6 августа 1936 года Михаил Кольцов вылетел из Москвы в Испанию. Вот несколько записей из «Испанского дневника». Первая из них от 8 августа.
«Самолет коснулся земли, чуть подпрыгнул и покатился по зеленому кочковатому лугу. Навстречу бежали и приветственно размахивали руками люди. Тяжелый густой зной опалил глаза, стиснул горло».
Итак, Кольцов в Барселоне. Буквально с первых страниц книги Кольцов вводит в свое повествование персонаж по имени Мигель Мартинес. Для чего он это сделал? Дело в том, что по инициативе Англии и Франции был создан Комитет по невмешательству в испанские дела, в который вступил также и Советский Союз. С этим невмешательством приходилось считаться. Поэтому все, что не мог написать Кольцов, как журналист из Советского Союза, он приписывал своему второму я — Мигелю Мартинесу. (Между прочим, вначале Кольцов хотел дать своему «двойнику» фамилию Анильо, что по-испански означает «кольцо». Но это было бы слишком прямолинейно и он предпочел более простое и распространенное — Мартинес). Еще цитата из «Испанского дневника»:
«Здесь же был Мигель Мартинес, небольшого роста человек, мексиканский коммунист, прибывший, как и я, вчера в Барселону.

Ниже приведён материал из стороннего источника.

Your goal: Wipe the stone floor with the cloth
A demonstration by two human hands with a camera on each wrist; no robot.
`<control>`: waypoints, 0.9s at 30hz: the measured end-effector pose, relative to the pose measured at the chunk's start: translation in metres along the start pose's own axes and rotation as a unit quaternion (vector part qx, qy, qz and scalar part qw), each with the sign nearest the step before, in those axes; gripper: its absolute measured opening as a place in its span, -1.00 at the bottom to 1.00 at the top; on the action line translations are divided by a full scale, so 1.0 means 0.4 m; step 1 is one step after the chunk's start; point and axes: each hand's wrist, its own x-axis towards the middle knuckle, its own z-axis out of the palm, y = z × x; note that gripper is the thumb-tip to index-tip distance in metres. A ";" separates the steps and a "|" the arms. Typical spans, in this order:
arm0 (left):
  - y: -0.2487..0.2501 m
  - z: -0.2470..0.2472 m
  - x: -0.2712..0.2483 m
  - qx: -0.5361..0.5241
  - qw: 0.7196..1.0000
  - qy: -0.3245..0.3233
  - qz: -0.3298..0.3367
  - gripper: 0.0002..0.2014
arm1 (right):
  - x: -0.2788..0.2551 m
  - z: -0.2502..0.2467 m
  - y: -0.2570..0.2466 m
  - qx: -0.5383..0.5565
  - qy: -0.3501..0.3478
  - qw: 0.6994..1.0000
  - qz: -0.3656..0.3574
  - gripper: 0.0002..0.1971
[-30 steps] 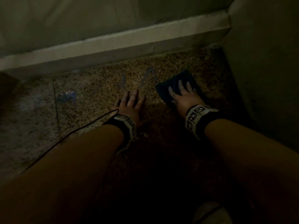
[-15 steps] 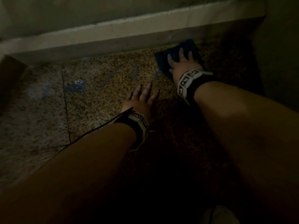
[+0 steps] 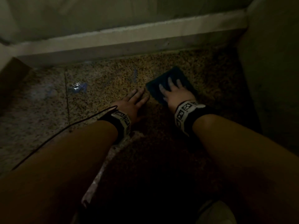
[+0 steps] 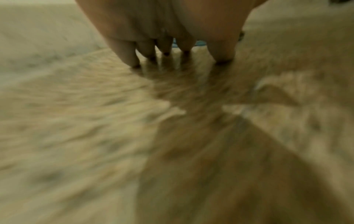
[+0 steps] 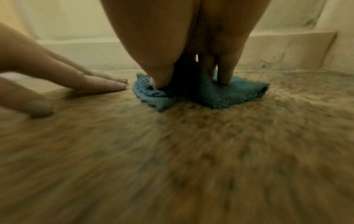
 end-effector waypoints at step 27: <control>-0.076 0.038 -0.032 -0.021 1.000 -0.004 0.012 -0.28 | 0.137 -0.124 -0.143 0.022 0.030 0.999 0.035 -0.43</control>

…Вот как Мигель Мартинес перебрался сюда из Франции.
Документы его были не в порядке, надо было долго ждать визы и рейсового самолета. Он попросил помощи у Андре. Тот принял его вечером у себя, вблизи бульвара Сен-Жермен. Тесная писательская квартирка была полна народу. Во всех трех комнатах дожидались и группами шепотом беседовали люди. Андре увел на кухню, там еще было свободно.
— Вы можете через час уехать в X?..
— Могу.
— Будьте там завтра в одиннадцать утра, за столиком кафе Мирабо. Это большое кафе, его вам всякий укажет. К вам подойдут.
Мигель поехал. Поутру он был в X. С ручным чемоданчиком отправился с вокзала в кафе. Ждать пришлось долго, — начало казаться, что поездка сделана зря. Во втором часу дня у столика вдруг появился сам Андре. Он не извинился.
…— Что случилось? Я не лечу?
— Пять пилотов должны были сегодня перегнать в Барселону семь машин. Они были мне рекомендованы, они получили деньги. Трое подошли ко мне два часа назад на аэродроме и сказали, что не будут перегонять машины. Они были даже остроумны: сказали, что получение денег для них было само по себе таким сильным ощущением, что они не хотят более сильных. Французы в таких случаях всегда остроумны. Эти были особенно остроумны, потому что знали, что я не могу заявить в полицию. Они даже спросили, не намерен ли я заявить в полицию. Это было наименее остроумным, но им показалось наиболее остроумным.